What to work on:
Return every entry in full, with no alterations.

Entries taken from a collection
####################

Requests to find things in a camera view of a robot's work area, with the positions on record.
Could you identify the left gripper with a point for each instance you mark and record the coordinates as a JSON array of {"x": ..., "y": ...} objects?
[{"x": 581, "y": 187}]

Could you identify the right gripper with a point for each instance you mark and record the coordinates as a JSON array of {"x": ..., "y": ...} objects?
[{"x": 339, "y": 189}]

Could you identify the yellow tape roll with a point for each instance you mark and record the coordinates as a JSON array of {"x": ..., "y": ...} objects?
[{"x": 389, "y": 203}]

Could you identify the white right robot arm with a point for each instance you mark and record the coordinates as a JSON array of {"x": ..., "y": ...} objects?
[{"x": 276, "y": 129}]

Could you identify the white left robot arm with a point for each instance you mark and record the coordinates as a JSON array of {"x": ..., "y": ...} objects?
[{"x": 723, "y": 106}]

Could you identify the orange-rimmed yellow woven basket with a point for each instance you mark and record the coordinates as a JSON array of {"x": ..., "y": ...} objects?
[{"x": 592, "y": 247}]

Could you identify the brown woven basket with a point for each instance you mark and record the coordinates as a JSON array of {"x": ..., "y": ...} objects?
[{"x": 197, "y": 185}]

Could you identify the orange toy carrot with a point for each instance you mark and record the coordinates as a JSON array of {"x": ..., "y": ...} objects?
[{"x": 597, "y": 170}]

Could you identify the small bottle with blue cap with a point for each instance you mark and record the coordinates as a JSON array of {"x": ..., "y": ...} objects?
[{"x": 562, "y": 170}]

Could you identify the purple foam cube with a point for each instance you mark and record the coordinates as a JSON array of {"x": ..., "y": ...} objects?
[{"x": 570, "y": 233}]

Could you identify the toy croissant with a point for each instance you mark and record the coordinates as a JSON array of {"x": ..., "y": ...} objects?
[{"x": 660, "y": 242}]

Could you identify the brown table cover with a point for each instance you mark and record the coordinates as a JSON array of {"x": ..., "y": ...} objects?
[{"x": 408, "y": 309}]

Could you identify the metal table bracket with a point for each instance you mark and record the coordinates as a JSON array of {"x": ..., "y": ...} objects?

####################

Expected output:
Requests to find things in a camera view of a robot's work area, with the positions on record.
Could you identify the left gripper with a point for each instance you mark and record the coordinates as a JSON array of {"x": ..., "y": ...} objects?
[{"x": 581, "y": 187}]

Could you identify the right gripper with a point for each instance you mark and record the coordinates as a JSON array of {"x": ..., "y": ...} objects?
[{"x": 339, "y": 189}]

Could you identify the yellow tape roll with a point for each instance you mark and record the coordinates as a JSON array of {"x": ..., "y": ...} objects?
[{"x": 389, "y": 203}]

Could you identify the white right robot arm with a point for each instance you mark and record the coordinates as a JSON array of {"x": ..., "y": ...} objects?
[{"x": 276, "y": 129}]

Could you identify the white left robot arm with a point for each instance you mark and record the coordinates as a JSON array of {"x": ..., "y": ...} objects?
[{"x": 723, "y": 106}]

Could you identify the orange-rimmed yellow woven basket with a point for each instance you mark and record the coordinates as a JSON array of {"x": ..., "y": ...} objects?
[{"x": 592, "y": 247}]

Could you identify the brown woven basket with a point for each instance you mark and record the coordinates as a JSON array of {"x": ..., "y": ...} objects?
[{"x": 197, "y": 185}]

Could you identify the orange toy carrot with a point for each instance you mark and record the coordinates as a JSON array of {"x": ..., "y": ...} objects?
[{"x": 597, "y": 170}]

Could you identify the small bottle with blue cap with a point for each instance you mark and record the coordinates as a JSON array of {"x": ..., "y": ...} objects?
[{"x": 562, "y": 170}]

Could you identify the purple foam cube with a point for each instance you mark and record the coordinates as a JSON array of {"x": ..., "y": ...} objects?
[{"x": 570, "y": 233}]

Could you identify the toy croissant with a point for each instance you mark and record the coordinates as a JSON array of {"x": ..., "y": ...} objects?
[{"x": 660, "y": 242}]

Could you identify the brown table cover with a point for each instance you mark and record the coordinates as a JSON array of {"x": ..., "y": ...} objects?
[{"x": 408, "y": 309}]

Could you identify the metal table bracket with a point for each instance you mark and record the coordinates as a JSON array of {"x": ..., "y": ...} objects?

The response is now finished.